The number of countries replacing the dollar in their international transactions is increasing rapidly

De-dollarization is a historical process that seeks to end US hegemony in global trade and financial transactions by shifting to alternative methods of transactions, such as national currencies and regional payment systems. 1/3 of UN member states have already opted for de-dollarization and decided to rely on national currencies to make payments.

Representatives of at least 68 UN countries have openly supported the de-dollarization process or said they have taken steps to that end.

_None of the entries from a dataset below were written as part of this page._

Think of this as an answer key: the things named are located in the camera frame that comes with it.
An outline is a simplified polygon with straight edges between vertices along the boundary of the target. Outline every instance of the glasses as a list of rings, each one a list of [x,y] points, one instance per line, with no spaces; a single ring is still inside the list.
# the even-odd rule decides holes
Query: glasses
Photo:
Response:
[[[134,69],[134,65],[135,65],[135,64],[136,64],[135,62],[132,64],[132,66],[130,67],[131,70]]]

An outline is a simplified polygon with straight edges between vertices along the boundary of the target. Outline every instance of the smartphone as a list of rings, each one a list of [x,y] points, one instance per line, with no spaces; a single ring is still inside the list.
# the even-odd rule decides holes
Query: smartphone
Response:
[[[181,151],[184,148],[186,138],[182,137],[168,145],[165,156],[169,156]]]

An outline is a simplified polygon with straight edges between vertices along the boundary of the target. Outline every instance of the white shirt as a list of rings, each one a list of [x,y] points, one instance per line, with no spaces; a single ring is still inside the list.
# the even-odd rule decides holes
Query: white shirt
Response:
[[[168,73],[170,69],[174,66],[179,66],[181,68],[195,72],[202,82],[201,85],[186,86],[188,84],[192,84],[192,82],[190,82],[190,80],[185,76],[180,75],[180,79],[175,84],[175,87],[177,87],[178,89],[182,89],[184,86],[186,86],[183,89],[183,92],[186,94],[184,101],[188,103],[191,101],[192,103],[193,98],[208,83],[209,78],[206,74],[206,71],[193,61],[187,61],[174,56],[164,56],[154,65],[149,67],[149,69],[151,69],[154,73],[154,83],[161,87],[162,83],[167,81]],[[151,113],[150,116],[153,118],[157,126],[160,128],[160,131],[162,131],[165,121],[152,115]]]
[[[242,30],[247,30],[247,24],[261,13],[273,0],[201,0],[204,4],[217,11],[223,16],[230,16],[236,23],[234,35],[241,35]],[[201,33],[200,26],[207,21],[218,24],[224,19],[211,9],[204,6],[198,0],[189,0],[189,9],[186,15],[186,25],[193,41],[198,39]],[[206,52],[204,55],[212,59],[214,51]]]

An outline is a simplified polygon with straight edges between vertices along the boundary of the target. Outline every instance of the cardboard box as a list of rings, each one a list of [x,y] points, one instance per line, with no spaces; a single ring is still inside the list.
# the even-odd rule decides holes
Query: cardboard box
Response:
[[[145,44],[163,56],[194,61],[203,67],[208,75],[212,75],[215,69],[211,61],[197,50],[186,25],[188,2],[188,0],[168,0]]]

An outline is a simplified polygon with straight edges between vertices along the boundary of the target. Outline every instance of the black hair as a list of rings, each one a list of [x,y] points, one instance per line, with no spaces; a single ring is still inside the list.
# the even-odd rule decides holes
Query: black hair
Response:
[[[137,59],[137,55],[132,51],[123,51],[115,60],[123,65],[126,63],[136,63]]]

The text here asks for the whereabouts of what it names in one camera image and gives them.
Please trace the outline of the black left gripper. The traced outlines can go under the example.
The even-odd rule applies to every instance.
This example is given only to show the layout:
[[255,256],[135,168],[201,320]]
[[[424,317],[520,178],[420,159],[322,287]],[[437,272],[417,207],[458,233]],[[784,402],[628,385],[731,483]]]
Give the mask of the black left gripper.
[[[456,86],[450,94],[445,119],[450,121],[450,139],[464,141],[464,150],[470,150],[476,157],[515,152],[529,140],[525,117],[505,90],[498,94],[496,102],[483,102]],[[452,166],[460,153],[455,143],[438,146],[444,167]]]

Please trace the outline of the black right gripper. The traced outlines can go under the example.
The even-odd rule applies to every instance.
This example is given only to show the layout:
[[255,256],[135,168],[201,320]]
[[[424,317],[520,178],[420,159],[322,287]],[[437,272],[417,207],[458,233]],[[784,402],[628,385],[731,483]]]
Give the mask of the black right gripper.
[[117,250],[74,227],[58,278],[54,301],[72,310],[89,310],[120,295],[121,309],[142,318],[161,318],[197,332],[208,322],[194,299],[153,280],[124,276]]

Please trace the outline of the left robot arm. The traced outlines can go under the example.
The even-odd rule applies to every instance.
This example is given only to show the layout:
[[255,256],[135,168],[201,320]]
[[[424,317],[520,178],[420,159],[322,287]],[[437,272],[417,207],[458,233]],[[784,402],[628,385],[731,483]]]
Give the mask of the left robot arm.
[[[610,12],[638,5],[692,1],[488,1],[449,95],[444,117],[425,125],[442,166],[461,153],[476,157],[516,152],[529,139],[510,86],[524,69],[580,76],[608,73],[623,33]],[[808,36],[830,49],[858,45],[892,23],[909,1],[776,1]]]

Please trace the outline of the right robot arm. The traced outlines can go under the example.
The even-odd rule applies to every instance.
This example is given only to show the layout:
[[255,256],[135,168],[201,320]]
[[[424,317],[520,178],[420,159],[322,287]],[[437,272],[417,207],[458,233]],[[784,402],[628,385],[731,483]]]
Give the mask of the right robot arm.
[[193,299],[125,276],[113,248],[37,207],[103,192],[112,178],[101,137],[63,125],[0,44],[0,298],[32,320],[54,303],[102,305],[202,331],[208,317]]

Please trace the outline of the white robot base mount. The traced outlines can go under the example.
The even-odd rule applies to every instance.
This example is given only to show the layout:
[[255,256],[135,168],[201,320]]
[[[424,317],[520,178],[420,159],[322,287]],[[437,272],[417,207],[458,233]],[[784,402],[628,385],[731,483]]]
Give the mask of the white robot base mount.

The most determined voices to replace the dollar with national currencies have come from politicians whose countries are members of major regional organizations such as the Association of Southeast Asian Nations (ASEAN) and BRICS, which originally included Brazil, Russia, India, China and South Africa – but expanded to include a number of other countries on 1 January.

Trying to create a strong front against the dollar

For his part, Brazilian President Luiz Inacio Lula da Silva has repeatedly proposed the creation of an alternative currency to the dollar for interstate transactions within the BRICS. His position is shared by South Africa’s finance minister, Enoch Godongwana, who called for a boost to lending in national currencies. Also joining the anti-dollar front was Kenyan President William Ruto, who urged local leaders to take the first steps toward abandoning the dollar and transacting through the pan-African payment system. Many countries have already realized the fact that the dollar is a threat to them not only as a means of payment, but also as a global reserve currency, so the concept of de-dollarization should be considered more widely by them.

The example of Israel

Israel, for example, announced earlier that it would reduce the dollar’s share of the country’s foreign exchange reserves in favor of the Chinese yuan. Some countries are making more targeted efforts to reduce their population’s dependence on foreign currencies, including Vietnam, which has banned long-term foreign currency deposits.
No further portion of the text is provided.